No habrá acueducto desde Susumuco

La idea del mandatario local era aprovechar la excavación de este túnel de 4,5 kms. de largo para atravesar una línea de acueducto para la ciudad.

La ANI descartó que el túnel nuevo en el tercer tramo de la vía al Llano pueda aprovecharse para dejar diseñado una nueva bocatoma para el acueducto de Villavicencio.

La idea que tuvo el alcalde Villavicencio, Wilmar Barbosa Rozo, de aprovechar las aguas de la quebrada Susumuco durante la construcción del túnel en el tercer tramo de la doble calzada de la vía al Llano, no podrá desarrollarse.

La intención del mandatario local, que fue tramitada ante la Agencia Nacional de Infraestructura (ANI), era generar una fuente alterna, como la construcción de un tubo a través del túnel nuevo que se está construyendo en la vía de ingreso a Villavicencio, para que en un futuro se pudiera captar agua desde la quebrada Susumuco. Esta opción se manejaba a mediano y largo plazo, para cuando creciera aún más esta capital y se necesite más líquido.

Barbosa Rozo tenía planeada esta opción como una de las posibilidades para tener nuevas bocatomas alternas de Villavicencio, y en este sentido había realizado la gestión.

“La comunidad debe saber que se está diseñando otra bocatoma para el acueducto que ofrezca de 600 a 800 litros por segundo de agua desde la quebrada Susumuco o desde el río Negro, en límites con Cundinamarca, lo que representaría una fuente complementaria para la ciudad y lograr hasta 2.000 litros por segundo de agua que podrá procesar y tratar la Planta de Tratamiento de Agua Potable de La Esmeralda tras su optimización y modernización”, explicó en mayo pasado el alcalde Villavicencio en una rueda de prensa.

Sin embargo, en diálogo con Periódico del Meta, Ricardo Postarini, gerente de la concesionaria Coviandina, encargada de construir el túnel, descartó que pueda realizarse.
“Esa solicitud la hizo ante al ANI el alcalde y fue la misma agencia que la rechazó. Como ciudadano se puede entender que el alcalde quiera acabar con un problema de suministro, pero como ingeniero este tubo significa ponerle un riesgo innecesario al túnel porque una tubería, que va a presión, en cualquier momento se puede estallar y haría colapsar una parte de la estructura, entonces es un riesgo”, reiteró el representante de la concesionaria.
Aunque Postarini no descartó que dicho acueducto pudiera hacerse en un futuro, por ahora resulta muy costoso porque también necesitaría atravesar la montaña. Justamente la intención de Barbosa era aprovechar esas obras de la doble calzada y no tener que recurrir a perforar la cordillera nuevamente.

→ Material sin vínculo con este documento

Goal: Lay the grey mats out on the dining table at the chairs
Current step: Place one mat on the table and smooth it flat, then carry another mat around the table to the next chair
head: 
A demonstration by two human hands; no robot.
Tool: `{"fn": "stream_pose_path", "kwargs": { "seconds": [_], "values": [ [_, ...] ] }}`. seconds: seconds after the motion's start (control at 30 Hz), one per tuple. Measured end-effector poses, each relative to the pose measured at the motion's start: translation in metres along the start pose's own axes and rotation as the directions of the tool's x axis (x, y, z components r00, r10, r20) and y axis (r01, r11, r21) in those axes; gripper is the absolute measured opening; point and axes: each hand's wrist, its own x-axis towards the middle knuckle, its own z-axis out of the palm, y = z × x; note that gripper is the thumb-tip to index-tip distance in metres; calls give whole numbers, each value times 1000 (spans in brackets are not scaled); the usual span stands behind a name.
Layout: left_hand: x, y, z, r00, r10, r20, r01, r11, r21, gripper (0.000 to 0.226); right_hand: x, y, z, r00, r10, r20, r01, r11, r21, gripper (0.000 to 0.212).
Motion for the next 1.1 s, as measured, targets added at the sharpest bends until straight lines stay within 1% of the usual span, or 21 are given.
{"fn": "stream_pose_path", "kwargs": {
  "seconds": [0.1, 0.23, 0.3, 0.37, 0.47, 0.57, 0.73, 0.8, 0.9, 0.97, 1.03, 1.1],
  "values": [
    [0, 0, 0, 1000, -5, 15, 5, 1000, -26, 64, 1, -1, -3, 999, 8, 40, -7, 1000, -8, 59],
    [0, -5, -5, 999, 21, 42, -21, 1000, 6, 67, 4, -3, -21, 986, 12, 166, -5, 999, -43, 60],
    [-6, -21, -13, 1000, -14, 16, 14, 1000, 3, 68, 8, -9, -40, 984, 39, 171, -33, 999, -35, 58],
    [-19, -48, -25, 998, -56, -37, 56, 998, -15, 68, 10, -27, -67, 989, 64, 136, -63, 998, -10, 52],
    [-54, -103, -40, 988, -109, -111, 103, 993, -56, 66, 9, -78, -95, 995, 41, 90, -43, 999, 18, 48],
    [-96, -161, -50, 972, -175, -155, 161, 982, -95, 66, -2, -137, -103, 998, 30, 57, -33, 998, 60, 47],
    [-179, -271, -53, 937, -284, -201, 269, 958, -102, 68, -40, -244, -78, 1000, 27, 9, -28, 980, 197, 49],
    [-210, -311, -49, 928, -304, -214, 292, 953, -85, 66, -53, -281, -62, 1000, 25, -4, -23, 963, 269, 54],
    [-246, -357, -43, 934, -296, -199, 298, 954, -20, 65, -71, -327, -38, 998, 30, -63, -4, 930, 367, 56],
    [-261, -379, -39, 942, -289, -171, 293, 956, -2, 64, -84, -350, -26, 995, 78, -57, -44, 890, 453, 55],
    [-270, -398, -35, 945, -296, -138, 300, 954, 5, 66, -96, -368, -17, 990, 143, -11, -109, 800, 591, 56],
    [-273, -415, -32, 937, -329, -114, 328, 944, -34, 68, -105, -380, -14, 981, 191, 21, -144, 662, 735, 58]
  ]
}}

Añadió el gerente de Coviandina que a estas alturas el diseño del túnel no contempla un acueducto, que necesita de un tubo de por lo menos 24 pulgadas de diámetro y afectaría otras obras. “No está en el diseño y no está a nuestro alcance ejecutarlo”, manifestó.
De dicho túnel, ubicado en el tramo Chirajara-Fundadores de la vía Bogotá- Villavicencio hay excavados 1.200 metros, de los 4.500 metros que tendrá en total de longitud y se tiene prevista su terminación para el mes de marzo.

Otras alternativas
Ante la necesidad que tiene Villavicencio de contar con fuentes alternas y no depender únicamente de la línea de aducción de Quebrada La Honda, que hoy está colapsada en varios tramos por la temporada invernal, la administración municipal y las directivas de la Empresa de Acueducto y Alcantarillado (EAAV), buscan otros sitios desde donde se pueda captar el líquido. Uno de ellos era la quebrada Susumuco, que quedó descartada.

“La propuesta que tiene ahora la empresa más clara es construir una bocatoma alterna en la vereda María la Alta, desde la Quebrada Blanca, proyecto que tiene un costo aproximado a 25.000 millones de pesos y que se puede construir en dos etapas: la primera, tiene un costo de 16.000 millones, obra que interceptaría la actual tubería de aducción, en un punto que no es crítico porque se sale del cauce de dicho afluente y no hay riesgo”, afirmó Jaime Jiménez Garavito, gerente de la EAAV.

Este diseño sí fue aprobado por el Ministerio de Vivienda y hay asegurados $11.000 millones.